Oxidation of vegetable waste and organic pollutant degradation to generate energy through microbial fuel cell

Abstract

The overarching goal of current MFC research is to optimize the production of power output by exploring innovative strategies to enhance electron generation and transportation. The oxidation of the organic substrate produces glucose, which fuels the bacteria in the cell’s operational start-up and activates their electrogenic features. Consequently, organic pollutants wastewater in the MFC system may effectively increase the microorganisms’ ability to produce electrons. As a result, this research compares the impacts of naphthalene (NAPTH) and formaldehyde (FOMA) as organic pollutants in two separate MFCs that operate continuously for 70 days. The maximum power density (PD) of the system was calculated through the collected voltage.
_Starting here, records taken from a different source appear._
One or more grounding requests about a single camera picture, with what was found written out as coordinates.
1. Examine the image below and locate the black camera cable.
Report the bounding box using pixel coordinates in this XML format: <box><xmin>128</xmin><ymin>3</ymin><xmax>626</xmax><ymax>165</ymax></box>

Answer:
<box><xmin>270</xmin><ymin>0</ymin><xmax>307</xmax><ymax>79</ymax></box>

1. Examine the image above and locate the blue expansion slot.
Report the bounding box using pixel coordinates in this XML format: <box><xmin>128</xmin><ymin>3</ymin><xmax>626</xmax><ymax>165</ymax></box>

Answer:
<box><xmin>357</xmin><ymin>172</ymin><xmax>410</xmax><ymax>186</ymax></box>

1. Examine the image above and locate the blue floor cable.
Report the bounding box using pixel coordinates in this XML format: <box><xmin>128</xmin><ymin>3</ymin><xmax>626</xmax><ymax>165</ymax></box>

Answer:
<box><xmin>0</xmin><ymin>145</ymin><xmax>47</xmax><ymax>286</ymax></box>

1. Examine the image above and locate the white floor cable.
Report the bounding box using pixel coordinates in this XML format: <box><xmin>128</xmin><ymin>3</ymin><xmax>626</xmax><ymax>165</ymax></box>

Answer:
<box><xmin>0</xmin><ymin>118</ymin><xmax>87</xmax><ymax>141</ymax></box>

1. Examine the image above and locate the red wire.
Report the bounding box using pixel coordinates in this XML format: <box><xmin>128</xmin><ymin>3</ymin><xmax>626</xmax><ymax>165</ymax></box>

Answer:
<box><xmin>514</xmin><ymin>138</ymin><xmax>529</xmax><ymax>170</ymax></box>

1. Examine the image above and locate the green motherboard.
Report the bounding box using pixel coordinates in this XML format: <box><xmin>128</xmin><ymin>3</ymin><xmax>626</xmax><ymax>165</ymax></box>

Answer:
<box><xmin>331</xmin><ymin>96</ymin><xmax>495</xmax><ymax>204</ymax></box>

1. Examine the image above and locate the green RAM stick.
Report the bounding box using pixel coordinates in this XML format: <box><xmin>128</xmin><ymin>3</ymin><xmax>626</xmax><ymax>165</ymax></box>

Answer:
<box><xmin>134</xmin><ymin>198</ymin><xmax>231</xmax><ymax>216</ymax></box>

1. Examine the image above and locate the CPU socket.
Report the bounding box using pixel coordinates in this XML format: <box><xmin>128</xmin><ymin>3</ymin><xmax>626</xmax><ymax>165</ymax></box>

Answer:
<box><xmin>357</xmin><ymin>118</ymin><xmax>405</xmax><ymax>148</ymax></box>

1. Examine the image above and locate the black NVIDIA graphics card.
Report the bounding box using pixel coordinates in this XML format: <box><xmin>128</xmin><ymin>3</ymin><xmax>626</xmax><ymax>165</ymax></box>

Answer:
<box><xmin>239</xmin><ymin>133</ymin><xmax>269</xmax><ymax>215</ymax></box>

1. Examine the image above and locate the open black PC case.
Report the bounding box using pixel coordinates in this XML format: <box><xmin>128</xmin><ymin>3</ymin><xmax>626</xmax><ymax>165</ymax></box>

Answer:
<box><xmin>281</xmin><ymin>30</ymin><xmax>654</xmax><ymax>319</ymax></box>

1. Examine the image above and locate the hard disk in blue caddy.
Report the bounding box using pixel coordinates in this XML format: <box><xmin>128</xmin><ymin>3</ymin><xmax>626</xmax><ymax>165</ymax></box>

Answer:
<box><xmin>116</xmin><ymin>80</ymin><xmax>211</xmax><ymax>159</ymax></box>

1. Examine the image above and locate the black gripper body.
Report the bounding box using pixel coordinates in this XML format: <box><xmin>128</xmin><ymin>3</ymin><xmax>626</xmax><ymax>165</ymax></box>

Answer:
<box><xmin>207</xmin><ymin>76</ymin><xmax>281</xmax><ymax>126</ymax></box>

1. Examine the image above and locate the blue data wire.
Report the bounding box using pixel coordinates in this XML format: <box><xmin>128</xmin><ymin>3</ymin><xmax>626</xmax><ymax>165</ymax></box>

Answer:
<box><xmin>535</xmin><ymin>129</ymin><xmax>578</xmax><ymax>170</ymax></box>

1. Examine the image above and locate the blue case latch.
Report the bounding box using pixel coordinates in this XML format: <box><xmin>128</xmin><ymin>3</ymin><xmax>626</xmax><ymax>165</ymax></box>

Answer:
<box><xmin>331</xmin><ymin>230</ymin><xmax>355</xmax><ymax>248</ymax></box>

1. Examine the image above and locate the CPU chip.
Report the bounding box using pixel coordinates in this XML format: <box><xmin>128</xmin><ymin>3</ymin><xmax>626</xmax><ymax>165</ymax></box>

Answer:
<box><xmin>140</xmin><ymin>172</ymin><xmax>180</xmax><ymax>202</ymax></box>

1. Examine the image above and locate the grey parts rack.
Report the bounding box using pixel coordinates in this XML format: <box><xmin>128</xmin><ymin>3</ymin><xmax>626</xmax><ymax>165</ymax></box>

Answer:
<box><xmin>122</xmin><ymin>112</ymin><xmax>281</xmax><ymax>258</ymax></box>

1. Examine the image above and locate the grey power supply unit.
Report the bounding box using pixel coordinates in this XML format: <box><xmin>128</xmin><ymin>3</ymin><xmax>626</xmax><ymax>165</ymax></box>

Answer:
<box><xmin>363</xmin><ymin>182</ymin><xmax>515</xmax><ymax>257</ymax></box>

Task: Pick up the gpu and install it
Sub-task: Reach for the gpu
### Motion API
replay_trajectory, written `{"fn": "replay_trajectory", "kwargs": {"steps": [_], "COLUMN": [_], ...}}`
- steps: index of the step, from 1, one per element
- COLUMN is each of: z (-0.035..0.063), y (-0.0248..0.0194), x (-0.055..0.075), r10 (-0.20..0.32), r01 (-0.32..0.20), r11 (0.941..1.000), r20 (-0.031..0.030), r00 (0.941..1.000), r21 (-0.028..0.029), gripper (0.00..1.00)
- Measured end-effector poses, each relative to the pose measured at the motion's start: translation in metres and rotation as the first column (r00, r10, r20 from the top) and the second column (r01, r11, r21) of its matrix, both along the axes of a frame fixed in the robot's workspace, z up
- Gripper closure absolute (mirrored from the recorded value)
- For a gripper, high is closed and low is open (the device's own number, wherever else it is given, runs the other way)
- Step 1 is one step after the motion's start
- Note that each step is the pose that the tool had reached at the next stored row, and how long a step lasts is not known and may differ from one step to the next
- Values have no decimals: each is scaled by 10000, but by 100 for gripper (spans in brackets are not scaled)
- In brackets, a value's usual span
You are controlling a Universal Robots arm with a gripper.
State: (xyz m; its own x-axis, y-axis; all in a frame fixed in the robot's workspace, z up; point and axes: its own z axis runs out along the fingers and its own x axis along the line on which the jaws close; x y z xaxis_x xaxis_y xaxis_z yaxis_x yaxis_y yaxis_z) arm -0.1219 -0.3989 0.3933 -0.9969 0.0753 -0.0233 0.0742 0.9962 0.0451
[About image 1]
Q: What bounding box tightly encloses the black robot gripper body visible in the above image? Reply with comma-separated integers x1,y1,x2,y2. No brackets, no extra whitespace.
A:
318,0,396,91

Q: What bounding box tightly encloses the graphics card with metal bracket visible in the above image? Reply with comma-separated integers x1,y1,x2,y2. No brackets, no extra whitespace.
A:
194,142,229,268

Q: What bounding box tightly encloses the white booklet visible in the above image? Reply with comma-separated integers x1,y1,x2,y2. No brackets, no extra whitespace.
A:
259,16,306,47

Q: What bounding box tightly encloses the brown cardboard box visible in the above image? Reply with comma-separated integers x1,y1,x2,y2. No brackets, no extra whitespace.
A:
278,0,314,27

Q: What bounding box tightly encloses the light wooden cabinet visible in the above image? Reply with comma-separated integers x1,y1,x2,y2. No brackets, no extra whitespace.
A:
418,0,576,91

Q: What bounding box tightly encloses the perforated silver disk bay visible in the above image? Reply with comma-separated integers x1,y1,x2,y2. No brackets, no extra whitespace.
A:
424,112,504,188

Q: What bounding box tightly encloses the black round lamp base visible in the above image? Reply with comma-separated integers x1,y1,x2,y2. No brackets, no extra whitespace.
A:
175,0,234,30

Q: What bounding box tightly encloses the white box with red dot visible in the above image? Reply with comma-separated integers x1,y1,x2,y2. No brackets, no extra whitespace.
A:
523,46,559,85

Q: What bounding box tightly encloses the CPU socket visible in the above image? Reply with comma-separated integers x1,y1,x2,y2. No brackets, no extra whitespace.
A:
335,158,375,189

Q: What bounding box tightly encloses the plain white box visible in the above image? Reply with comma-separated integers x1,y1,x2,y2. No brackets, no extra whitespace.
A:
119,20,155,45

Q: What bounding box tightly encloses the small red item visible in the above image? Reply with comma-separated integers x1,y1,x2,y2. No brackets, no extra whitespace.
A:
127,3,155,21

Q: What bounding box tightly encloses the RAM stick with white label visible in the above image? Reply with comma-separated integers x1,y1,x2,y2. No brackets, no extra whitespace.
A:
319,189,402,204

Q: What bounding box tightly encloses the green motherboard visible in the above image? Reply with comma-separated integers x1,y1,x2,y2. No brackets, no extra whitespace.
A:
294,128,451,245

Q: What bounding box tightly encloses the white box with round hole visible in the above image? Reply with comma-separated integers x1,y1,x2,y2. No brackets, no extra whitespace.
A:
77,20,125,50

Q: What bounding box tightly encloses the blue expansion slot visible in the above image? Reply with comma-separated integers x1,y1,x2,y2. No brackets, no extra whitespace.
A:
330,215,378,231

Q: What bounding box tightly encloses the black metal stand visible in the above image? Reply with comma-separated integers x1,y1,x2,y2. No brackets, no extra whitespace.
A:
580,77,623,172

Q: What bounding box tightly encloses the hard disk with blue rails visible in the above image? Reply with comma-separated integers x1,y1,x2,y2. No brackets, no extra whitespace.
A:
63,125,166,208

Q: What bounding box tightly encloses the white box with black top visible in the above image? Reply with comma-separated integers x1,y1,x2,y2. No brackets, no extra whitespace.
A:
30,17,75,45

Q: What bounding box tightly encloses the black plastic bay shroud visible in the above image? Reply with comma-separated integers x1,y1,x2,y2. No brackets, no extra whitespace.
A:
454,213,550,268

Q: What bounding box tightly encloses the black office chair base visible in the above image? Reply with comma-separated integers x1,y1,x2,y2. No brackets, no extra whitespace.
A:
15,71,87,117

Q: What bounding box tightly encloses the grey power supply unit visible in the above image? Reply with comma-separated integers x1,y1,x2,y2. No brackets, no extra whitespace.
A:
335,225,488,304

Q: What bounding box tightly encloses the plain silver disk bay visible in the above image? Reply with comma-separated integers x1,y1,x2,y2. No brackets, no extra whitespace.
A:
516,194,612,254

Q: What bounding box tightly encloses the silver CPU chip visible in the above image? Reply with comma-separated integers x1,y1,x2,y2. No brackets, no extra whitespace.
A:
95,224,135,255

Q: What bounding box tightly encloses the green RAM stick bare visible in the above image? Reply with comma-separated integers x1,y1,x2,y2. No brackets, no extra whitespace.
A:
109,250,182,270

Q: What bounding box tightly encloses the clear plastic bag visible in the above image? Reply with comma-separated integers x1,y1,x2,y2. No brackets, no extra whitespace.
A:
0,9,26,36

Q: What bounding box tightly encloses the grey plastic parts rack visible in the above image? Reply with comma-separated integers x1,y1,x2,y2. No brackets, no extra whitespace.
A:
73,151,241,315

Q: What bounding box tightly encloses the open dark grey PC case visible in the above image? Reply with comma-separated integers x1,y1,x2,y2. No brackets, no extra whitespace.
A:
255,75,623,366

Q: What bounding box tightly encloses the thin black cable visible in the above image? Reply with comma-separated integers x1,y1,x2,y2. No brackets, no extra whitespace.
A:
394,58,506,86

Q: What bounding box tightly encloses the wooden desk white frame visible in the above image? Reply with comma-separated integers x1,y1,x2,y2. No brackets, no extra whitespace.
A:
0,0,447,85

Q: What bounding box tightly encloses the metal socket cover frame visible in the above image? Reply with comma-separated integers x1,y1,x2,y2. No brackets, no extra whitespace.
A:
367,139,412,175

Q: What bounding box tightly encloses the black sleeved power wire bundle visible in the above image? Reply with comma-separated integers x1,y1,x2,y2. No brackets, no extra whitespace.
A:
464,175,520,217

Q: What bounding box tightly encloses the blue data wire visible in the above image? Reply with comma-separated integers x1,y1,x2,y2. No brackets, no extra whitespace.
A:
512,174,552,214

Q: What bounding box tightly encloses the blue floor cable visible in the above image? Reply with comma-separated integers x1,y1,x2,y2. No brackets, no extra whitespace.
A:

The NAPTH system produces greater power (8.73 mW/m²) over the FOMA system, having a maximum power density of 7.84 mW/m². The cell’s performance was assessed using electrochemical tests, such as cyclic voltammetry and the EIS analysis. The specific capacitance (Cp) values were found to be 0.00013 F/g and 0.00019 F/g for the FOMA and NAPTH systems, respectively. Microbial examination of the used anode electrodes was conducted. The dominant specie found were Leucobacter sp. and Pseudomonas sp. NAPTH degradation efficiency was 70% and FOMA degradation efficiency was 75% after 70 days of operation. This is the first study to investigate the impact of diverse organic pollutant degradation on MFC performance while using vegetable waste as an organic substrate. This study provides a comparative assessment of the findings, and future research directions are recommended.